I'm like you, rgod, in the sense that I can be OK one day then really struggle again the next day. I'm reminded of John chapter 6 when many of Jesus' disciples turned back and no longer followed him (John 6:66). Jesus asked the twelve if they, too, wanted to go away. Peter answered by saying - To whom will we go? You have the words of eternal life!

I think we get tempted to turn away from God at times, especially when things that we hate happen and we can't explain why. But there is really nowhere else to go, as no one else has the Truth.

What bothers me about my struggle is that I've noticed a spirit of ungratefulness. Just the other day my friend was telling me how God has blessed me - my health, although I have a chronic illness, is improved (but I'm angry that I have the illness), I've somehow been able to buy a car and a house on my limited, part-time income and small investments, I have a great part-time job with benefits and I like my coworkers/supervisor/manager, etc. But all I can think about sometimes is - what good is all this when there is no one to share it with? I think of that all the time in relation to my house, which is in the country on 3 acres. It's beautiful out here, yet I would give it up in a moment to live in a trailer and be able to experience a deep bond with a Christian husband!

I hate it when I get tempted to look for a non-Christian man because of how Christian men have treated me. That's just what Satan wants.
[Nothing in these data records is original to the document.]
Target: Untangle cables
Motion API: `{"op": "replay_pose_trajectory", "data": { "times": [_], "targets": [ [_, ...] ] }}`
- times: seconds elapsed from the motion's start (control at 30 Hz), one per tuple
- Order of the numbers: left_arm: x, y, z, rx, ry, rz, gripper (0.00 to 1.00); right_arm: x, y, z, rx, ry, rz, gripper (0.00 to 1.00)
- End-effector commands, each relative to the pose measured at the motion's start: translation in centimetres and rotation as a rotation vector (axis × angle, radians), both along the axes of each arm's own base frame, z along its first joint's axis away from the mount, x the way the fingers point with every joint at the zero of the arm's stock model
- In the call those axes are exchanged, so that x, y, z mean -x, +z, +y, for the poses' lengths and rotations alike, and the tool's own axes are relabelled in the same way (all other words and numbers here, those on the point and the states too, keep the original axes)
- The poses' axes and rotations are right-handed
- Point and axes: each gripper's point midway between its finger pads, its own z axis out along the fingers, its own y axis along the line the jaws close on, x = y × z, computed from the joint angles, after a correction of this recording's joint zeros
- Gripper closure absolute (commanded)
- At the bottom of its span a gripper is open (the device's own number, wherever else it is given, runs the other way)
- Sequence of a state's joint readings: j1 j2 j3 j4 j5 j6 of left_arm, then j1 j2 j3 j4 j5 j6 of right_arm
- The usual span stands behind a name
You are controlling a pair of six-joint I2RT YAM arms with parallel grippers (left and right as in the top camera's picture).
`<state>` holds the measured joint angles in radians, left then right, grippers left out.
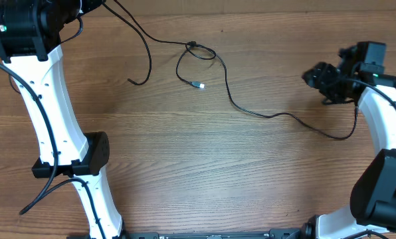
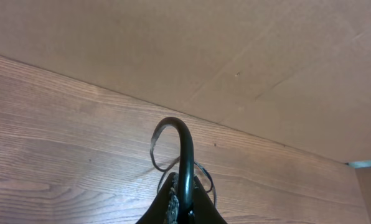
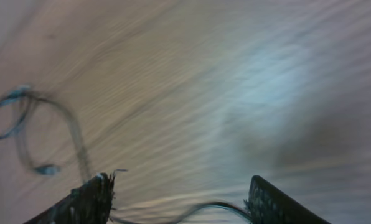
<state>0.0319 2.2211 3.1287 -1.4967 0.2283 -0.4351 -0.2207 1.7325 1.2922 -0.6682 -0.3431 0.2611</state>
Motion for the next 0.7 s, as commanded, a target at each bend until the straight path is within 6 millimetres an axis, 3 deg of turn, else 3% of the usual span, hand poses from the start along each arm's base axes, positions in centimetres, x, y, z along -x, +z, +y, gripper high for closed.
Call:
{"op": "replay_pose_trajectory", "data": {
  "times": [0.0,0.07,0.17,0.3,0.37,0.47,0.67],
  "targets": [
    [0.2,0.3,-0.9,-0.011,-0.034,-0.013,0.96,-1.7,3.5,5.7,-0.083,0.188,-0.144,0.09],
    [0.2,0.3,-1.0,-0.011,-0.035,-0.013,0.96,-2.2,4.0,8.2,-0.023,0.319,-0.213,0.0],
    [0.2,0.3,-1.0,-0.011,-0.036,-0.011,0.96,-2.8,4.8,11.9,0.053,0.48,-0.314,0.0],
    [0.2,0.2,-1.1,-0.011,-0.038,-0.009,0.96,-4.0,3.9,14.0,0.22,0.523,-0.349,0.0],
    [0.2,0.2,-1.1,-0.011,-0.038,-0.009,0.96,-4.2,1.8,15.0,0.291,0.534,-0.305,0.01],
    [0.2,0.2,-1.1,-0.011,-0.038,-0.008,0.96,-3.7,-1.3,17.6,0.345,0.687,-0.286,0.02],
    [0.5,-0.1,-1.1,-0.01,-0.038,0.009,0.96,-3.6,-6.6,20.7,0.408,0.752,-0.229,0.1]
  ]
}}
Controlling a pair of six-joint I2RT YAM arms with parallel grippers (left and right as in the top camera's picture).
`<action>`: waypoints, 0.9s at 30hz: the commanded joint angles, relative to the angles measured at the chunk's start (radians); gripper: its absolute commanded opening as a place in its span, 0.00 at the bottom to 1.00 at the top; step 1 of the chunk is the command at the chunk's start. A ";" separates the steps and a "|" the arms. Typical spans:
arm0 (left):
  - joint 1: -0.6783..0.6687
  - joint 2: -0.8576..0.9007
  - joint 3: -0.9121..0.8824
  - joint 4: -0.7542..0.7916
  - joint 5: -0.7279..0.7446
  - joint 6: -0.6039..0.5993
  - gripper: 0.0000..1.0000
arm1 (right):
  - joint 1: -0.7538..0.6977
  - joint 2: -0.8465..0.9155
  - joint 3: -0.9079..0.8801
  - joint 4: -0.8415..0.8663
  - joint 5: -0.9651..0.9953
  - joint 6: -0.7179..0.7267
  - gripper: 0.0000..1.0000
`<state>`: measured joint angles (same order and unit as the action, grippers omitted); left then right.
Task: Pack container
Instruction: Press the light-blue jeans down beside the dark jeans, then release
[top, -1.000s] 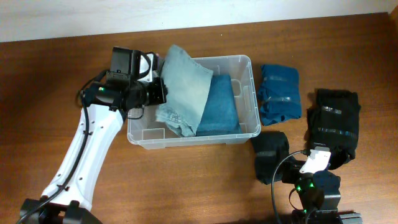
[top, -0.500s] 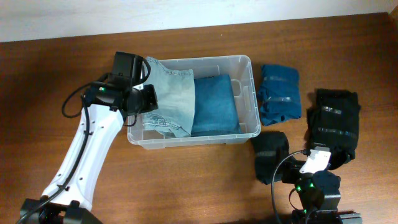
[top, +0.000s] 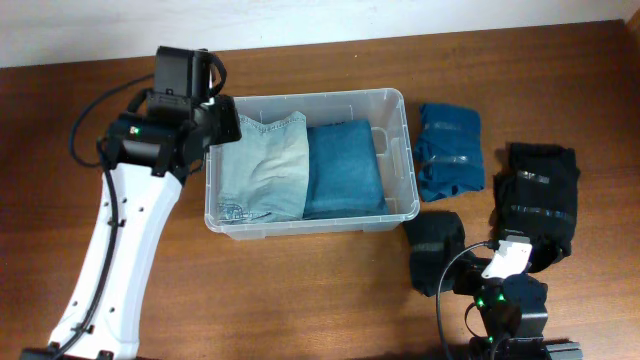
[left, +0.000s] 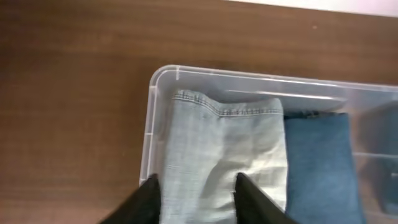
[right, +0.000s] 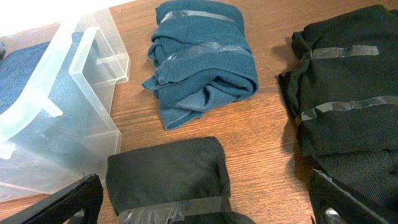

Is all of this selfish, or what? It gets pretty ugly - I've practically yelled at God sometimes. I wasn't always like this. Don't know what's gotten into me - I think it's a root of bitterness trying to grow up as I realize my marriage prospects have dwindled, women my age are not exactly in demand, I'll never have children, etc. I won't even get started on how angry and frustrated I get with Christian men.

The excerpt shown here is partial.